Status: Needs Review

This page has not been reviewed for accuracy and completeness. Content may be outdated or contain errors.

Tutorial: RX Statistical Anomaly Detection¶

Learn how to build a complete anomaly detection pipeline using the RX (Reed-Xiaoli) detector with statistical initialization.

Overview¶

What You'll Learn:

Loading and preprocessing hyperspectral data with CUVIS.AI nodes
Building a statistical anomaly detection pipeline
Initializing detectors with statistical training
Evaluating results with metrics and visualization
Saving and exporting trained pipelines

Prerequisites:

Understanding of Node System fundamentals
Familiarity with Pipeline Lifecycle

Time: ~25 minutes

Perfect for: Users new to CUVIS.AI who want to understand statistical-only training workflows and anomaly detection fundamentals.

Background¶

What is RX Detection?¶

The RX (Reed-Xiaoli) detector is a classical anomaly detection algorithm for hyperspectral imaging. It identifies anomalies by measuring how unusual each pixel's spectrum is compared to the background distribution.

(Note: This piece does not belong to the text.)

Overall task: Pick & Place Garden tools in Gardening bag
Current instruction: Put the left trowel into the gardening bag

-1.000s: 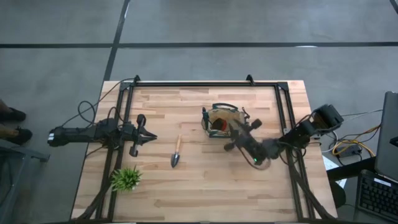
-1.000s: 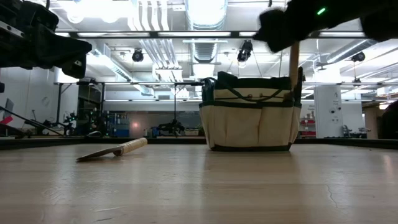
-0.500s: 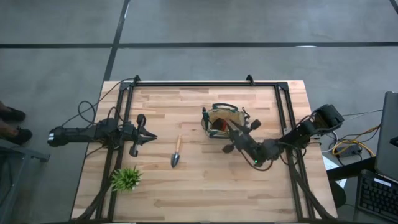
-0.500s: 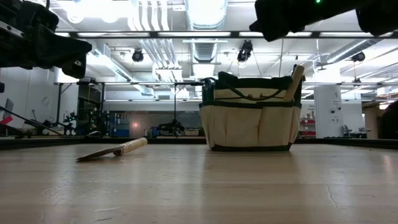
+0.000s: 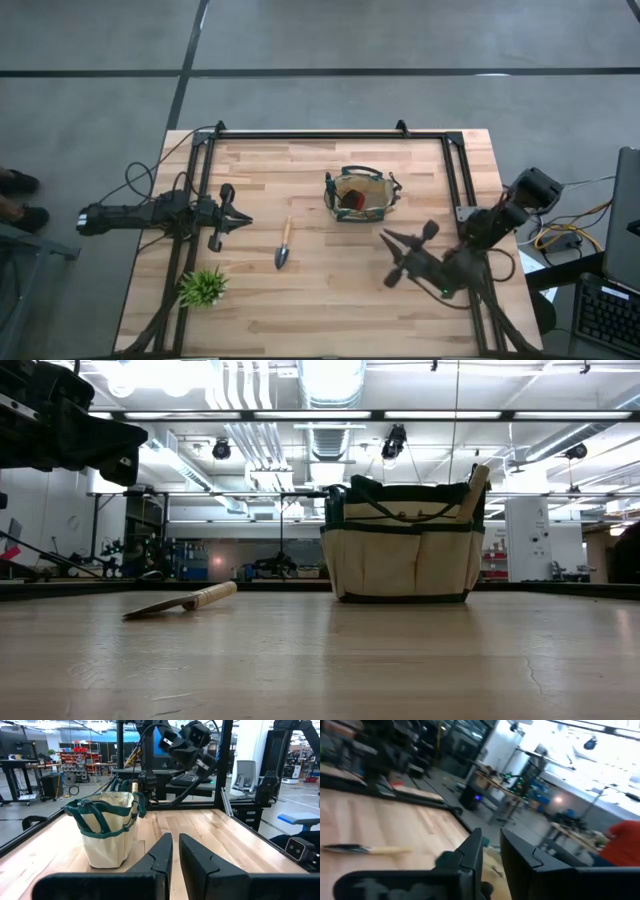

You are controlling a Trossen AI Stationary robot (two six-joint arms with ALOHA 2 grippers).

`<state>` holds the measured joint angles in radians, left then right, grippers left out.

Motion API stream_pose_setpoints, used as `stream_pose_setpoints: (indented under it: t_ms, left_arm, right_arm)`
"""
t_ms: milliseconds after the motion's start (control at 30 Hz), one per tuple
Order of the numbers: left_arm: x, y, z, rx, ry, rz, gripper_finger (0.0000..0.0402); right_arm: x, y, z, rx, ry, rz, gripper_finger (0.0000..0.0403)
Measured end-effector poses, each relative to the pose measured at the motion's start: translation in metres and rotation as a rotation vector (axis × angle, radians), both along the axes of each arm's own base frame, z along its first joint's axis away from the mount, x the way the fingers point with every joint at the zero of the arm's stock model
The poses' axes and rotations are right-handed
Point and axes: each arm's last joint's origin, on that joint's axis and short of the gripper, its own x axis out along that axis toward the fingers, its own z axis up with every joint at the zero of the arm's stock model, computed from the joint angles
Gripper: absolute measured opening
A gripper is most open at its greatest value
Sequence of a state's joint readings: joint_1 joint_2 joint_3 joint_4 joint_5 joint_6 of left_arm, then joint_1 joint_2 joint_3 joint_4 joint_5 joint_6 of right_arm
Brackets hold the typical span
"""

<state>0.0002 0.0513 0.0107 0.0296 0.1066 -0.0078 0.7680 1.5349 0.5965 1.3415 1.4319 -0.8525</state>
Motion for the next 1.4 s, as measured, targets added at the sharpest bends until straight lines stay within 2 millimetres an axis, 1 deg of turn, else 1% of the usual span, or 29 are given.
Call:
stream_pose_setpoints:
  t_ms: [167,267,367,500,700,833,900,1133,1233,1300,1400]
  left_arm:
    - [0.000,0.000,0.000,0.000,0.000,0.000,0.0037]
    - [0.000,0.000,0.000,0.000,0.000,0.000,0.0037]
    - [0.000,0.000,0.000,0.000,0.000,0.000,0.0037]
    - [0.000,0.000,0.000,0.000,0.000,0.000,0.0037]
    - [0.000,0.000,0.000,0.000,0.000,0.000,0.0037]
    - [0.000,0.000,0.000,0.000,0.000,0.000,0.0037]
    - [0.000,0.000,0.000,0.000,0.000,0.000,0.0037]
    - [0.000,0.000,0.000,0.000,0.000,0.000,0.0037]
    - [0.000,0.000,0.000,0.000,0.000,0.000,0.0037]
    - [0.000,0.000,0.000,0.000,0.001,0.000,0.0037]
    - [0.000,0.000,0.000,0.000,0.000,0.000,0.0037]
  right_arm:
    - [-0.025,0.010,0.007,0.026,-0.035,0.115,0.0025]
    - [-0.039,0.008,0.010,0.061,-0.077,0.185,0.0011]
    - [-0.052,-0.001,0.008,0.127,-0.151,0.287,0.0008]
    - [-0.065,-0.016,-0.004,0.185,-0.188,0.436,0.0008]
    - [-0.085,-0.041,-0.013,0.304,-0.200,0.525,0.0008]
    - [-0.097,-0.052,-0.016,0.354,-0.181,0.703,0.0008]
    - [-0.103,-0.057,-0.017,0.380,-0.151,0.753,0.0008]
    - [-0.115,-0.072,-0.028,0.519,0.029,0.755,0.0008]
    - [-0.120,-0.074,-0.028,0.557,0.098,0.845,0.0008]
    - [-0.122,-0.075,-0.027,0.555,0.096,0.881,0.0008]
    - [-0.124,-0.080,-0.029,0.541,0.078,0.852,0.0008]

Key Concept: RX uses the Mahalanobis distance to compute anomaly scores:

\[ RX(x) = (x - \mu)^T \Sigma^{-1} (x - \mu) \]

Where:

\(x\) is the pixel spectrum
\(\mu\) is the background mean spectrum
\(\Sigma\) is the covariance matrix

Higher scores indicate pixels that are spectrally different from the background.

When to Use RX Detection¶

✅ Use RX when:

You need unsupervised anomaly detection
Background follows a Gaussian distribution
You have hyperspectral or multispectral data
You want a fast, interpretable baseline

❌ Don't use RX when:

Background is highly non-Gaussian
You need deep contextual reasoning
You have limited initialization data

RX in CUVIS.AI¶

CUVIS.AI implements RX as a statistical node that:

Collects background statistics during initialization
Computes covariance and mean from initialization data
Calculates Mahalanobis distance for new data
Outputs anomaly scores (higher = more anomalous)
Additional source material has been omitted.